● ABOUT THIS TASK
Keep to one stretch of the data below, the lines from the one with "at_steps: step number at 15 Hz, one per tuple" up to and including the one with "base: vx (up", and return that stretch exactly.

[[ DATA BLOCK, beginning ]]

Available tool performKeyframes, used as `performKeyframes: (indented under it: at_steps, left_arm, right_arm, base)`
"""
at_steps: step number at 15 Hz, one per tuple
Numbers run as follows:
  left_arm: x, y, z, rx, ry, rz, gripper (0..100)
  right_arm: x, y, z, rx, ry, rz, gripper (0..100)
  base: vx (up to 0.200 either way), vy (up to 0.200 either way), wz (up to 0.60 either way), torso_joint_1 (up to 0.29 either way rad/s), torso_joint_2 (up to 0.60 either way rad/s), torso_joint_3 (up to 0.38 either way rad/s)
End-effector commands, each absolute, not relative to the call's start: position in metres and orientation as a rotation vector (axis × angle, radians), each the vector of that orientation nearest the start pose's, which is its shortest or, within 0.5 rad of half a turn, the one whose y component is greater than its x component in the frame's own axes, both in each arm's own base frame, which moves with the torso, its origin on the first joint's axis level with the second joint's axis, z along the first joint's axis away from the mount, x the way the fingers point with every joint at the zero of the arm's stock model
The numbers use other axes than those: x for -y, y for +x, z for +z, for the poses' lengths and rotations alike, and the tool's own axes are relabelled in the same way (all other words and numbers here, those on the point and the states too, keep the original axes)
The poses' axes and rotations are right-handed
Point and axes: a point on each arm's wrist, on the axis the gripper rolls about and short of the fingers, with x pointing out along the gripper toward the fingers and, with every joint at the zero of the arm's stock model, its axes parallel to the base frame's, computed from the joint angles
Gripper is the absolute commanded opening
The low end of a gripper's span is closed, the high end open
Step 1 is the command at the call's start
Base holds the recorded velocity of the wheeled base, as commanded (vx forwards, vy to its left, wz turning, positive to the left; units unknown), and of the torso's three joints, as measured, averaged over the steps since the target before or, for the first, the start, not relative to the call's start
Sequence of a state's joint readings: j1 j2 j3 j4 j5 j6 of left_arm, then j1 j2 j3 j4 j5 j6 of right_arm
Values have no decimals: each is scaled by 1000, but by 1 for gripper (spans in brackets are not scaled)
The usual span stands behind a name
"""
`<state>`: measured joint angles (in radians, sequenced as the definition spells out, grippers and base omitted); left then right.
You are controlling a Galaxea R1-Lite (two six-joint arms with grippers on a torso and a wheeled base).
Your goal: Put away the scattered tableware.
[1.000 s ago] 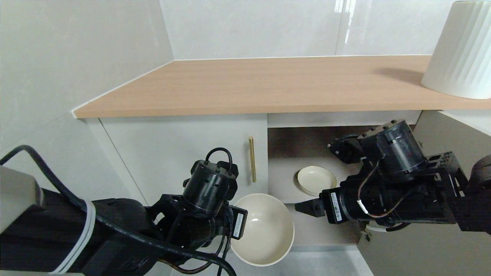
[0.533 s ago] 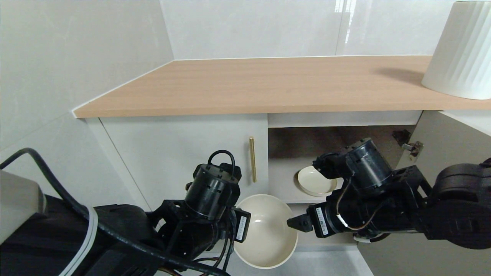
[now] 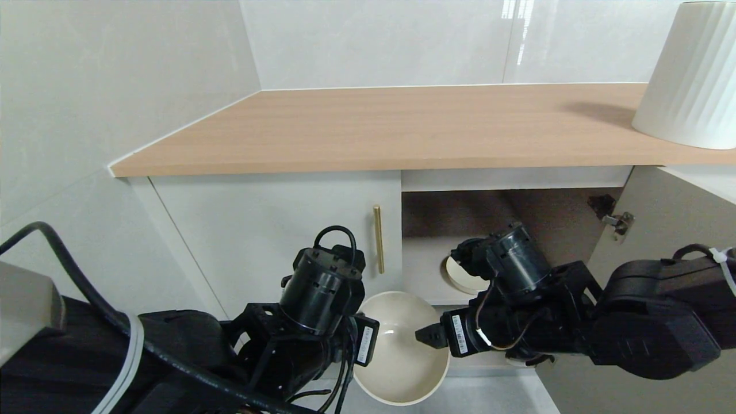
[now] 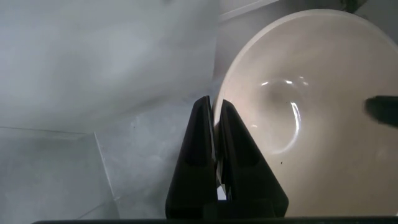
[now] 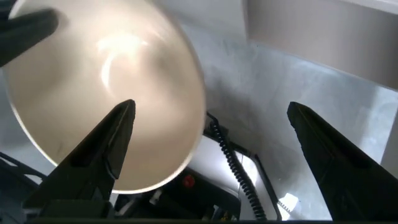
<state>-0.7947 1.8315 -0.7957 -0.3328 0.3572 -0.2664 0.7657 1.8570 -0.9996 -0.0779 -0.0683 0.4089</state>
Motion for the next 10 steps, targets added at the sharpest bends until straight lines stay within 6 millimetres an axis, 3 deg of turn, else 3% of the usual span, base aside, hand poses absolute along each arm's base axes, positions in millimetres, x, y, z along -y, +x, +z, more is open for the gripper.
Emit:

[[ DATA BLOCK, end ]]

● SOLUTION TO THIS PROBLEM
at_steps: step number at 15 Hz, one per tuple
Numbers run as follows:
  left_arm: x, y, z, rx, ry, rz, gripper (0..100)
  right_arm: x, y, z, rx, ry, rz, gripper (0..100)
  base: vx (up to 0.200 either way), vy (up to 0.200 either way), wz (up to 0.60 either way), torso_joint_1 (up to 0.29 either way rad/s), torso_joint_2 (up to 0.60 either way rad/s), torso_joint_3 (up to 0.38 either way rad/s)

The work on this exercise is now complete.